Question: This part of our case study will focus on the amount of instruction-level parallelism available to the run time hardware scheduler under the most favorable

This part of our case study will focus on the amount of instruction-level parallelism available to the run time hardware scheduler under the most favorable execution scenarios (the ideal case). (Later, we will consider less ideal scenarios for the run time hardware scheduler as well as the amount of parallelism available to a compiler scheduler.) For the ideal scenario, assume that the hash table is initially empty. Suppose there are 1024 new data elements, whose values are numbered sequentially from 0 to 1023, so that each goes in its own bucket (this reduces the problem to a matter of updating known array locations!). Figure 3.15 shows the hash table contents after the first three elements have been inserted, according to this "ideal case." Since the value of element[i] is simply i in this ideal case, each element is inserted into its own bucket.

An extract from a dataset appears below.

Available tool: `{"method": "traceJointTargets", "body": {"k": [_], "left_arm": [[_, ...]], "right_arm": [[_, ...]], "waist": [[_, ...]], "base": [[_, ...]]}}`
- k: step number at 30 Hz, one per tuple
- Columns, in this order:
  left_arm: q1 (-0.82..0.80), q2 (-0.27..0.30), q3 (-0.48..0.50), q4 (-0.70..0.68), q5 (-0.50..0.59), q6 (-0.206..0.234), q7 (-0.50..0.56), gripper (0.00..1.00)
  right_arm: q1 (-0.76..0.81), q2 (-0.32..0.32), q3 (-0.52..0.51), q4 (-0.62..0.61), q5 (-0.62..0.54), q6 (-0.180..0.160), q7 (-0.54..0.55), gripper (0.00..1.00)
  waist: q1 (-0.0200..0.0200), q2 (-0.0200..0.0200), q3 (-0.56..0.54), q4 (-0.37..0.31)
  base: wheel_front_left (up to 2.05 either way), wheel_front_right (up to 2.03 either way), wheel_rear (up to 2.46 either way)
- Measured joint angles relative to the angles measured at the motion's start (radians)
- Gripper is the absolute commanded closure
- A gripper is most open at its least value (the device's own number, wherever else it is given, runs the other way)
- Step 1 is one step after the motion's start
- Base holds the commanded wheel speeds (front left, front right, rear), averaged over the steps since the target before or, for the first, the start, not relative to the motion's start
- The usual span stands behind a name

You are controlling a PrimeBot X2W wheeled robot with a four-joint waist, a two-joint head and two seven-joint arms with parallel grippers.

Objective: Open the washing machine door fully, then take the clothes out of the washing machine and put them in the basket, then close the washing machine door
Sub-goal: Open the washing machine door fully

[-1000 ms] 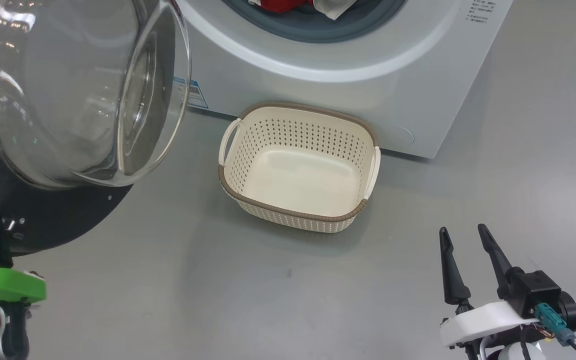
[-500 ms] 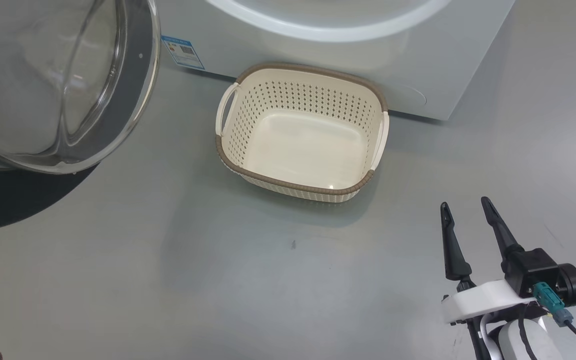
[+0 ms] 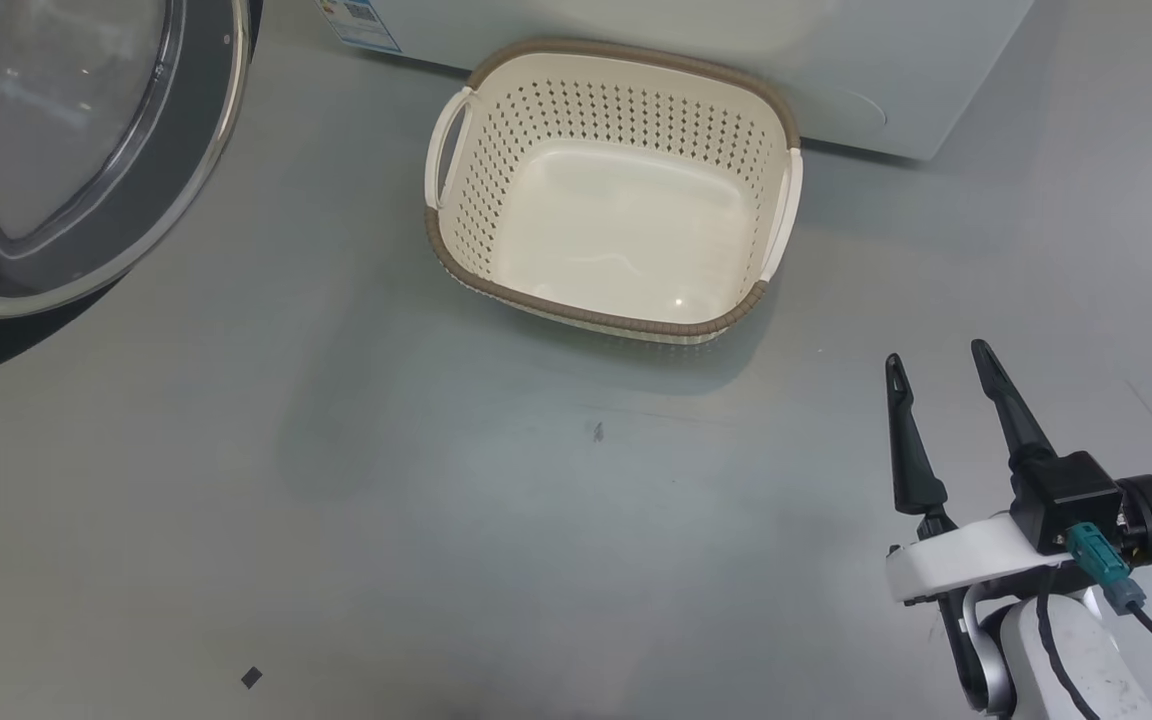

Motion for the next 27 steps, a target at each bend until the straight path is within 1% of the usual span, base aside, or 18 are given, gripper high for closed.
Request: {"method": "traceJointTargets", "body": {"k": [4,7,9,15,19,27], "left_arm": [[-0.035,0.03,-0.002,0.044,0.0,-0.002,-0.001,1.0],[-0.048,0.036,-0.005,0.058,0.0,-0.002,-0.005,1.0],[-0.061,0.036,-0.011,0.073,0.0,-0.002,-0.007,1.0],[-0.081,0.031,-0.034,0.112,0.001,-0.003,-0.009,1.0],[-0.084,0.019,-0.043,0.137,0.003,-0.003,-0.009,1.0],[-0.084,0.02,-0.079,0.155,0.019,-0.003,-0.012,1.0]], "right_arm": [[-0.018,-0.001,0.004,0.0,-0.007,-0.001,0.0,0.0],[-0.022,-0.001,0.004,0.002,-0.01,-0.001,0.003,0.0],[-0.022,-0.002,0.004,0.007,-0.01,-0.008,0.003,0.0],[-0.032,-0.001,0.008,0.024,-0.012,-0.008,0.003,0.0],[-0.034,-0.001,0.009,0.04,-0.011,-0.008,0.003,0.0],[-0.034,0.0,0.009,0.07,-0.005,-0.007,0.003,0.0]], "waist": [[0.0,0.0,0.029,0.002],[0.0,0.0,0.037,0.002],[0.0,0.0,0.041,0.002],[0.0,0.0,0.039,0.001],[0.0,0.0,0.024,0.0],[0.0,0.0,-0.018,-0.003]], "base": [[0.0,0.0,0.0],[0.0,0.0,0.0],[0.0,0.0,0.0],[0.0,0.0,0.0],[0.0,0.0,0.0],[0.0,0.0,0.0]]}}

For the purposes of this case study, assume that each line of code in Figure 3.14 takes one execution cycle (its dependence height is 1) and, for the purposes of computing ILP, takes one instruction. These (unrealistic) assumptions are made to greatly simplify bookkeeping in solving the following exercises. And while statements execute on each iteration of their respective loops, to test if the loop should continue. In this ideal case, most of the dependences in the code sequence are relaxed and a high degree of ILP is therefore readily available. We will later examine a general case, in which the realistic dependences in the code segment reduce the amount of parallelism available.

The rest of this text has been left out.